When ordering and renewing an SSL Certificate, it will always be checked whether the applicant for the certificate is also the owner of the domain. Before the introduction of the DSGVO this was usually done by comparing the Whois data. Since this is no longer possible with the DSGVO, the CAs have now introduced three new authentication methods.

Table of contents

In the SSL Manager

In the SSL manager you select the authentication method during the order process in the form section Authentication Settings. These methods are offered for authentication:

  • EMAIL
  • DNS
  • FILE

EMAIL

The CA sends an authentication email to the applicant. The CA uses one of the five alias email addresses that you selected in the SSL Manager when ordering. Available for selection:

  • admin@example.com
  • administrator@example.com
  • hostmaster@example.com
  • postmaster@example.com
  • webmaster@example.com
Please make sure that no greylisting is activated for the selected email address. This can cause problems with the delivery of the confirmation email.

If it is a certificate order for a subdomain within the common name, e.g. shop.example.com, identical mailboxes below the subdomain are available for selection in addition to the above alias email addresses:

  • admin@shop.example.com
  • administrator@shop.example.com
  • hostmaster@shop.example.com
  • postmaster@shop.example.com
  • webmaster@shop.example.com

The email that the CA sends to the selected email address contains a link that takes you to the confirmation page. Click on the link and confirm the data there. This completes the authentication process.

For certificates with multiple domains (SANs), one confirmation email is sent for each FQDN. The Domain Control Validation is only complete when all domains specified in the certificate are confirmed.

The selection of the alias email address is always made only for the domain in the Common Name.
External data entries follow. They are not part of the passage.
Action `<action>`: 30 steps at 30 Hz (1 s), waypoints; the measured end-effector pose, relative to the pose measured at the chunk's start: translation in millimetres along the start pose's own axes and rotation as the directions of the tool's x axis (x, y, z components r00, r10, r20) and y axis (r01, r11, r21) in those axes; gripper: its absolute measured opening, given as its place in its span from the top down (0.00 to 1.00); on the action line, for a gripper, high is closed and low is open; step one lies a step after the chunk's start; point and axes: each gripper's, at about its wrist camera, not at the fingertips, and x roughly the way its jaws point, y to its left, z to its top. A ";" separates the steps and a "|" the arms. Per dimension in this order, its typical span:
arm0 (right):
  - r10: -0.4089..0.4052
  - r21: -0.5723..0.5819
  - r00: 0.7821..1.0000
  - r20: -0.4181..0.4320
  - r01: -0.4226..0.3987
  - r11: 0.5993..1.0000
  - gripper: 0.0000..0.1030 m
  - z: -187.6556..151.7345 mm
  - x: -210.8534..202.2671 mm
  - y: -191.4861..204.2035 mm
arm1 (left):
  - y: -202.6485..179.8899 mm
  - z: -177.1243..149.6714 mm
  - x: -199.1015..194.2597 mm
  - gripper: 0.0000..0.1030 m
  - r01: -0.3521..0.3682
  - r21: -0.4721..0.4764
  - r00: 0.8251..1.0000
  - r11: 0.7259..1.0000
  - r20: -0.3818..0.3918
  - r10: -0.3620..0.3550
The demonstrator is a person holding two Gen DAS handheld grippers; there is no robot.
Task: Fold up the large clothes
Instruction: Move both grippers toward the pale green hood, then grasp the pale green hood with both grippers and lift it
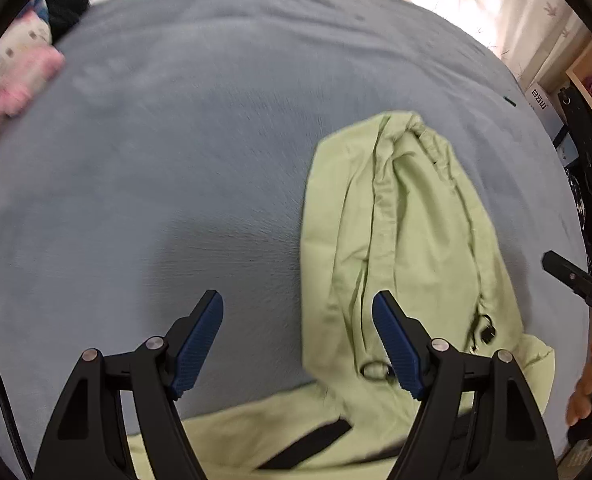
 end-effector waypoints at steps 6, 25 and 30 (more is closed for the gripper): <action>0.011 0.060 0.999 -0.031 -0.009 0.998 0.48 4.1 54.8 -14.2 | 2.1 -2.6 52.3 0.26 0.058 -0.031 0.998 0.998 -0.038 -0.059; 0.008 0.055 1.000 -0.008 -0.008 0.998 0.66 24.1 93.2 -2.3 | -28.8 7.0 75.4 0.49 0.015 0.124 0.998 0.992 0.056 -0.022; -0.039 -0.016 0.999 0.012 0.039 0.999 0.85 21.8 88.4 17.4 | -48.2 4.1 73.5 0.90 0.048 0.159 0.996 0.986 0.069 -0.059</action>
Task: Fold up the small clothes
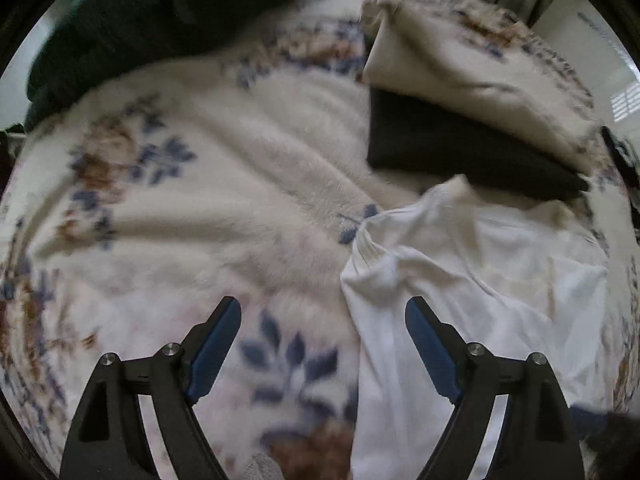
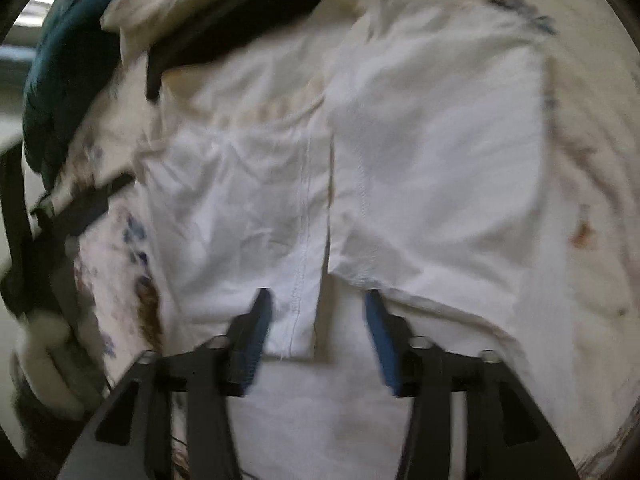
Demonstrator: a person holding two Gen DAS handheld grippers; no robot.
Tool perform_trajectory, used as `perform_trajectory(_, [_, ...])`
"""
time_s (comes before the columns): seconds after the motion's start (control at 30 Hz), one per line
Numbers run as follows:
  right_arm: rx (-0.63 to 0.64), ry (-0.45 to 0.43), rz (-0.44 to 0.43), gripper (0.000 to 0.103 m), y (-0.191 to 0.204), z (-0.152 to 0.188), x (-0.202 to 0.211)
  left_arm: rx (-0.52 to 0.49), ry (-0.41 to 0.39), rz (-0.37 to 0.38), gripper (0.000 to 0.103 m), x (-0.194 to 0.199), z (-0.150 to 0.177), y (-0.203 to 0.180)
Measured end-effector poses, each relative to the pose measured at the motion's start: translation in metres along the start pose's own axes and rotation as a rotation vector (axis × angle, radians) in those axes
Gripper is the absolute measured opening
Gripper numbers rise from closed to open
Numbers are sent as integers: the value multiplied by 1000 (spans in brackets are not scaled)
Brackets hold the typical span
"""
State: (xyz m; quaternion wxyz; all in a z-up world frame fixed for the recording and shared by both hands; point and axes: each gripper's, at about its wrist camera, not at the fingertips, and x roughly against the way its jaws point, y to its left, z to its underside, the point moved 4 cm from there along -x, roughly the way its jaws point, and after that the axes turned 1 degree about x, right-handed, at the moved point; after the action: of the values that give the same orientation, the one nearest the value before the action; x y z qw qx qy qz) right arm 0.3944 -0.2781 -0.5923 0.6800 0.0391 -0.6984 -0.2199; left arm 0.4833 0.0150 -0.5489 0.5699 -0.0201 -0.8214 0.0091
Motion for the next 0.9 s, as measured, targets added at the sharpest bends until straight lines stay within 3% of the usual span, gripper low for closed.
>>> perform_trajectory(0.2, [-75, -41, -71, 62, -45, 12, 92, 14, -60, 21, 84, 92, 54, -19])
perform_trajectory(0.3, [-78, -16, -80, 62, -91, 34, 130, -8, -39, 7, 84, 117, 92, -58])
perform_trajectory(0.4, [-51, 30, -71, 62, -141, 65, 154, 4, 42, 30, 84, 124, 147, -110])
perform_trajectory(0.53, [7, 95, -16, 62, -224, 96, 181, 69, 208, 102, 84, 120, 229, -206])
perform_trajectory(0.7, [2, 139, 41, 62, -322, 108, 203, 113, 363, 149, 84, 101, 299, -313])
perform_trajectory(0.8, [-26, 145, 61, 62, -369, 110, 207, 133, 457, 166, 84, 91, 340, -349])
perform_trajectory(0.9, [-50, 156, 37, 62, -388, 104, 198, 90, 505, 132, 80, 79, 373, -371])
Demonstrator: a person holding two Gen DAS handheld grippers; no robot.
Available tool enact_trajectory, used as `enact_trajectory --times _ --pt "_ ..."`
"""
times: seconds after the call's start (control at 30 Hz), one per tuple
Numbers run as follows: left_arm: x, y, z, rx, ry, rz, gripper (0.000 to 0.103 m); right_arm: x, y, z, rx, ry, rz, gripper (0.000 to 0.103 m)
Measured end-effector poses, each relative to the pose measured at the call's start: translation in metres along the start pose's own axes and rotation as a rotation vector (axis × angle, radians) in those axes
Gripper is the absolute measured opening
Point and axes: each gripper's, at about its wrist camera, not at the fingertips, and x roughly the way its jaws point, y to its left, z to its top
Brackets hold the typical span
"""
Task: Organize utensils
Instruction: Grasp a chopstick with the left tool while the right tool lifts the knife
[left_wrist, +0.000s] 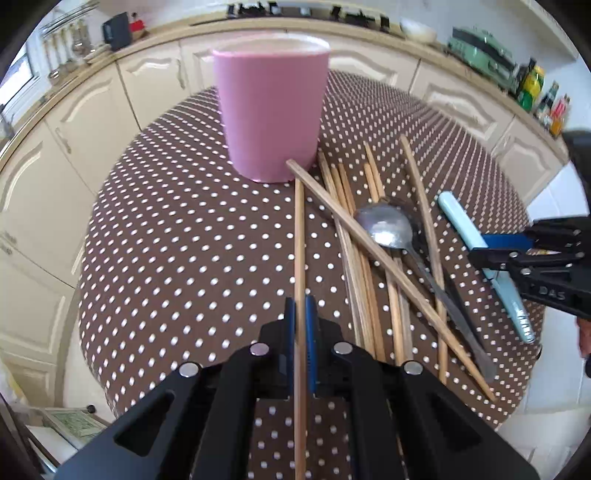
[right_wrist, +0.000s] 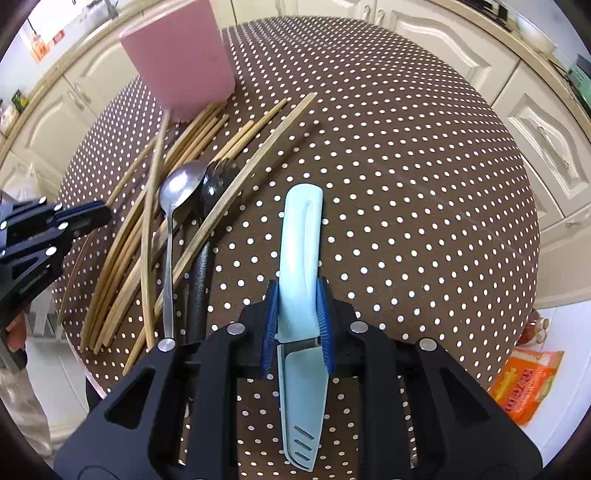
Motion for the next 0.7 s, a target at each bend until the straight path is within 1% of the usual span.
enact_trajectory --times 0.1,0.2,0.27,0.3,0.37,0.43,0.47,0.5,0.57,0.7 --pt "-0.016 0.012 -0.012 -0.054 -0.04 -0.018 0.005 -0.009 -0.007 -0.001 0.028 -0.053 0.031 0.021" --pt "-0.031 0.025 -0.022 -0.105 -0.079 -0.012 0.005 -0.025 -0.012 0.0 0.042 -0.126 0.045 0.021" --pt "-0.044 0.031 -0.032 -0.124 -0.124 -0.014 0.005 -0.04 -0.017 0.001 0.055 -0.185 0.067 0.021" --pt "-0.052 0.035 -0.036 -0.141 -0.153 -0.017 0.005 -0.048 -0.019 0.002 0.057 -0.217 0.066 0.021" --pt "-0.062 0.042 -0.042 -0.189 -0.172 -0.009 0.005 -0.057 -0.021 0.004 0.06 -0.258 0.06 0.021" --pt "-0.067 0.042 -0.035 -0.222 -0.199 0.013 0.005 -0.064 -0.021 0.003 0.068 -0.289 0.079 0.021" --pt "-0.072 0.042 -0.032 -0.231 -0.222 0.041 0.005 -0.069 -0.021 0.003 0.071 -0.311 0.086 0.021" --pt "-0.077 0.042 -0.03 -0.237 -0.246 0.048 0.005 -0.073 -0.022 0.002 0.074 -0.329 0.099 0.021" --pt "-0.089 0.04 -0.026 -0.246 -0.309 0.017 0.005 -0.082 -0.024 0.0 0.076 -0.356 0.117 0.021" --pt "-0.109 0.026 -0.016 -0.209 -0.447 -0.01 0.005 -0.099 -0.027 0.003 0.077 -0.414 0.158 0.021"
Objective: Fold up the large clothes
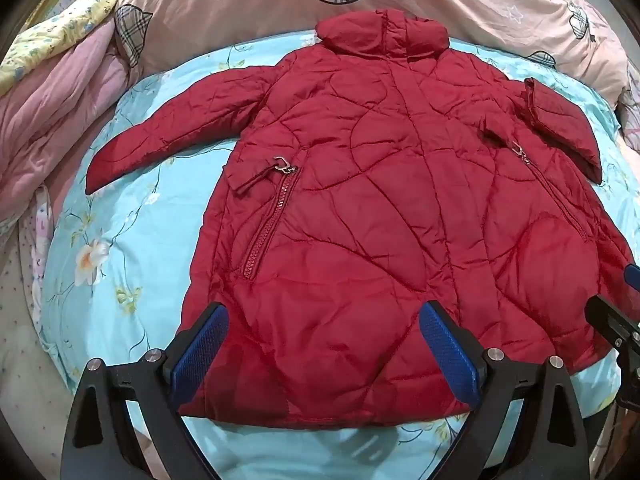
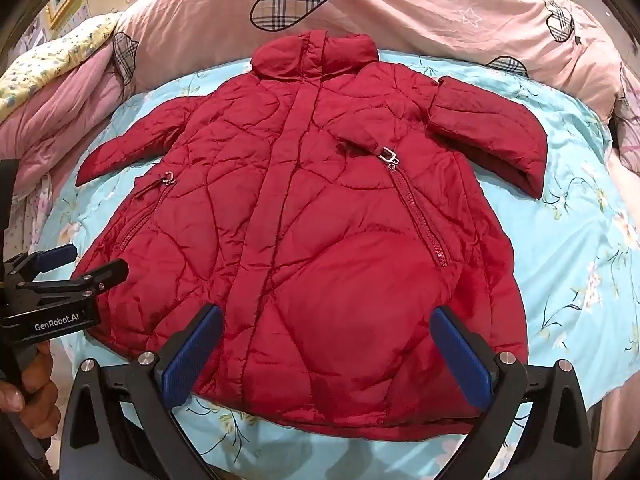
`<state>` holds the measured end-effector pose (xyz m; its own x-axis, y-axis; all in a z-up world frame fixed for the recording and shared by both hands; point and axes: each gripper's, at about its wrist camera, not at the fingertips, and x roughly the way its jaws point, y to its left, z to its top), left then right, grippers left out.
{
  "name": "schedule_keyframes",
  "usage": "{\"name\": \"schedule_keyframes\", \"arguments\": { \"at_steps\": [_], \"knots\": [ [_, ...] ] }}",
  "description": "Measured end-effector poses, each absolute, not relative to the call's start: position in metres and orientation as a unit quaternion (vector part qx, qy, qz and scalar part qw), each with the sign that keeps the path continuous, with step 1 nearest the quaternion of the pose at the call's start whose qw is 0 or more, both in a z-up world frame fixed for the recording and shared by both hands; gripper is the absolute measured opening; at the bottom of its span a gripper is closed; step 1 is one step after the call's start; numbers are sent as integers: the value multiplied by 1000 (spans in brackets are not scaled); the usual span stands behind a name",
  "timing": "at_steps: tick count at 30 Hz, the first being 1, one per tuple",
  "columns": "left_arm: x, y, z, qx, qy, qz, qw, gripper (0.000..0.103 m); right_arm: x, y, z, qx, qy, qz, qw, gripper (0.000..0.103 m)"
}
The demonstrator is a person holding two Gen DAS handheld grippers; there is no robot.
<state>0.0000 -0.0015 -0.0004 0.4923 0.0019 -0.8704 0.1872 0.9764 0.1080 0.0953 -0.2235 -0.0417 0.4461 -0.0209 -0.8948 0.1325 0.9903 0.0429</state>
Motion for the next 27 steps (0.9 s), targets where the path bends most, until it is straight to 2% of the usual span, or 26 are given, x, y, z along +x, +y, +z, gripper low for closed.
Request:
{"name": "schedule_keyframes", "arguments": {
  "at_steps": [27],
  "knots": [
    [3,1,-3,89,493,-53,864,97,99,-222,-43,53,525,-43,849,103]
  ]
}}
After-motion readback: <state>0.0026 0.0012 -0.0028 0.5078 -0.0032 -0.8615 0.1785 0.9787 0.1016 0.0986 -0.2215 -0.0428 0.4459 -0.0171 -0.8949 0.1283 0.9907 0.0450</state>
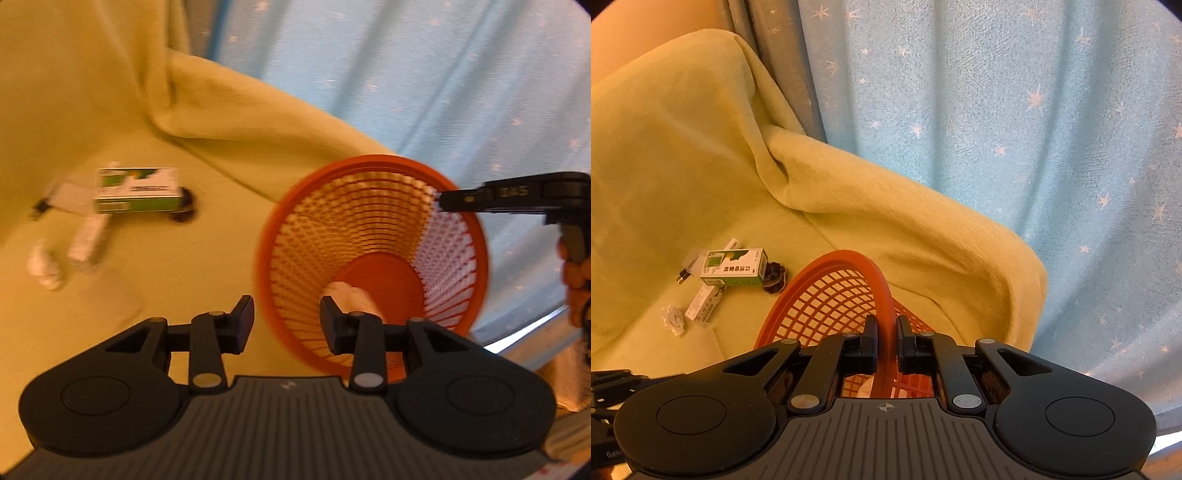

Possible additional domains (SANs) automatically receive the same alias.

A re-sending of the authentication email can be initiated at any time via the SSL Manager in the order administration by clicking on the button ToolsResend Confirmation Email.

An MX record must be set for the domain used to send the consent email.

DNS

With this authentication method, an additional DNS resource record must be created in the zone of the domain. The values of the record are displayed in the SSL Manager if the authentication method DNS is selected. After sending the certificate request, the CA queries the zone of the domain in the Domain Name System for this specific entry. If the entry exists and is correct, the authentication is completed.

Enter the values read from the SSL Manager into the DNS within 24 hours, otherwise they will expire and must be regenerated.

If the domain is resolved via name servers managed by InterNetX and you have linked your SSL Manager with AutoDNS, the DNS entry required for authentication can be automatically entered into the zone by our system using automatic zone provisioning.

You can link AutoDNS and SSL Manager account in the previous SSL Manager interface via "User settings".

For certificates with multiple domains (SANs), the DNS resource record displayed in the SSL Manager must be stored for each FQDN in the respective zone. The Domain Control Validation is only completed with the authentication of all domains specified in the certificate.

Example DigiCert:

_dnsauth.example.com
300 IN TXT "2020022813545049ntlwc1jhic911eicvqn0fk6q2zv4huzexz8si5p4jrj7jtst"

Example Comodo:

_9d0c17f937737a7ad33cac6696c6287b.example.com
300 IN CNAME 98ece627031af27a45fa3551cc060a57.da0f1240b6e3744e87b2182b56d98aeb.3p1e6w2n.comodoca.com.

The CA checks the DNS resource record at intervals and several times within 24 hours of the start of the job. In order to complete the authentication as quickly as possible, we recommend that the zone entry is, at best, stored directly when the certificate request is sent. If you use our SSL-API, our Real-time Issuance helps you.

FILE

With this authentication method, a file is stored on the web server in the directory of the domain with which the CA checks the ownership of a domain.

Order a certificate as usual. After the order has been accepted by the CA, switch to Request Management. Select the corresponding order. In the Request Details, which you can call up with the button Info, you will find information on the name, path and content of the required file in the tab Status under the item Authentication.
Create this file with these values on the web server in the directory of the domain. Then call up the file in the browser to check whether everything was created correctly. The CA now checks several times whether the file was set correctly. Authentication is complete when the file has been successfully checked. The file can then be deleted again.

Create the entry only for the domain that is displayed in the order details. Please also note that on the server side no automatic URL forwarding to the www subdomain for the displayed path is allowed.


Example DigiCert:

example.com/.well-known/pki-validation/fileauth.txt
2018112007555401i23owspz4su5ry9q31j6rlhw89e4wwd2tz8jt9a0rpl36u1n

Example Sectigo:

example.com/.well-known/pki-validation/fileauth.txt
/.well‐known/pki‐validation/7B01CAC706906D6B85AB18XE73307BAB.txt
be7c69cc03k36c69fd5e4f91256327487500bd4a507f14ab765d7fa2c8e1ebc7
comodoca.com

Note that the file name is always generated dynamically by Sectigo and must therefore be created each time. The file must be accessible via "http://".

Note that no forwarding is active and that the file is available at the URL specified by the CA.